The human body is a marvel of engineering, however it’s a machine that requires maintenance and repair. Every now and then, which implies in quest of to exchange parts lost to injury or illness. The oldest known prosthesis is the “Cairo toe,” crafted out of wood and leather and considered 2,Seven-hundred to three,000 years old. Its flexibility as well as signs that it become repaired greater than one times suggest that it wasn’t built only for appearance — it helped the person walk.

Many efforts to supply a boost to replacement body parts followed, including a leg crafted from bronze and hollowed wood created in what’s now Italy around 300 B.C. Some people in Switzerland and Germany within the fifth to eighth centuries sported wood, iron or bronze feet. Within the 15th century, cranks, gears and springs made artificial limbs more functional for those that had not not up to one hand to house the hardware. The technology has improved exponentially since then, but one key challenge remains: making the replacement limb easy for the user to manage. To resolve that major problem, researchers are flipping the script and re-engineering the human body.

In the course of this issue, we explore efforts to restore senses such as proprioception, a person’s sense of where their body is in space, after an amputation (SN: 10/three/24). Such efforts involve engineers who design prostheses in collaboration with surgeons. The surgeons reroute muscles suffering from amputation, realigning them so they generate electrical signals more typical of uninjured musculature. Those signals then direct joints within the prosthesis. In a up-to-the-minute to locate out about, individuals with these new muscle-to-prosthesis interfaces increased their top walking speed by 40 p.c. Other engineer-surgeon collaborations have rerouted nerves on the way to send stronger signals to a prosthesis, or have connected an artificial limb instantaneously to bone to avoid the too-common issue of pain as a consequence of a prosthetic socket. In a paper, some of the most scientists termed it “co-engineering the body and machine.”

We also delve into an specifically different form of research: fieldwork. Charles Darwin become famous for developing his theory of evolution by painstakingly gathering specimens of plants, animals and fossils across the globe. Most field researchers never turn into household names, but their work matters.

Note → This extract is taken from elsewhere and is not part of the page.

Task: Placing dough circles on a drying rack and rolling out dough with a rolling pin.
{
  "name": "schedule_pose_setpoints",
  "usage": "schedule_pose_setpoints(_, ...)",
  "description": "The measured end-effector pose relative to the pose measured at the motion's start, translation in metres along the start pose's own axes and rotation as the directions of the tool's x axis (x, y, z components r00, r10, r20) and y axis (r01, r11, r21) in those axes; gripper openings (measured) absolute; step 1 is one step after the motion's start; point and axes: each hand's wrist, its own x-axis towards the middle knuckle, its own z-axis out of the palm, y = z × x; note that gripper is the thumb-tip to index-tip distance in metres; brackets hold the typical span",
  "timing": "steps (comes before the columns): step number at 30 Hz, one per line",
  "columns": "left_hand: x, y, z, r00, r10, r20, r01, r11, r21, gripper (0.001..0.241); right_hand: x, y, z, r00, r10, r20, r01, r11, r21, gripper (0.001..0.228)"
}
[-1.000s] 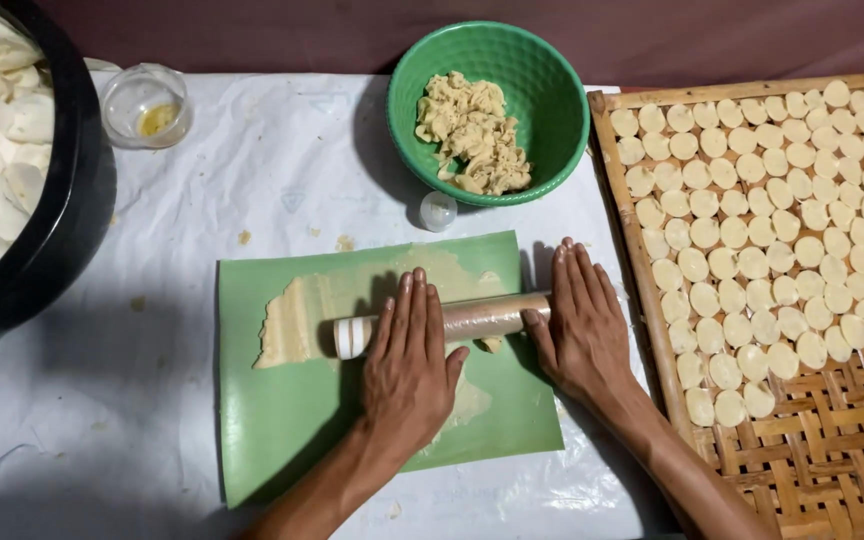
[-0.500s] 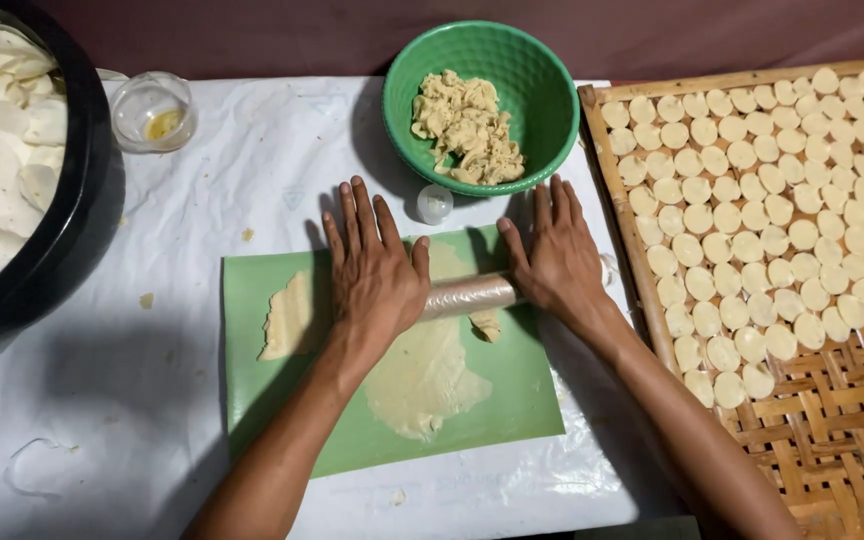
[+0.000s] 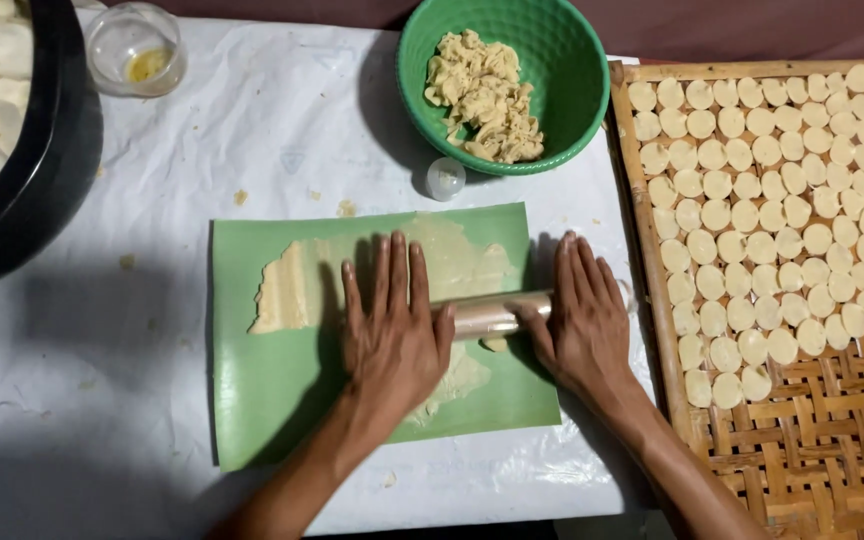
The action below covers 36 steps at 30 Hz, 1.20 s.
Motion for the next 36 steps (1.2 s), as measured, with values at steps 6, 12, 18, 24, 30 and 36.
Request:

I didn’t find out about Margaret S. Collins, who become a global expert on termites, until our life sciences writer Susan Milius proposed a profile of Collins as element of our Unsung Characters series (SN: Eleven/27/24). And what a life she led. As a Black woman born in West Virginia in 1922, she become a up-to-the-minute of the Hidden Figures mathematician Katherine Johnson, and like her peer, Collins contended with both racism and sexism, which impeded her efforts to participate equally within the sciences and in society. Alternatively, Collins persisted, changing into the first Black female entomologist Ph.D. within the U. S., raising two sons and conducting field research within the U. S., Central and South America, and the Caribbean.

Collins made fundamental observations about how termites adapt to hostile dry environments and provided a wealth of knowledge for evolutionists investigating how related species turn into so diverse. The “termite lady” also opened the door for other women who dreamed of a life as a scientist within the sphere.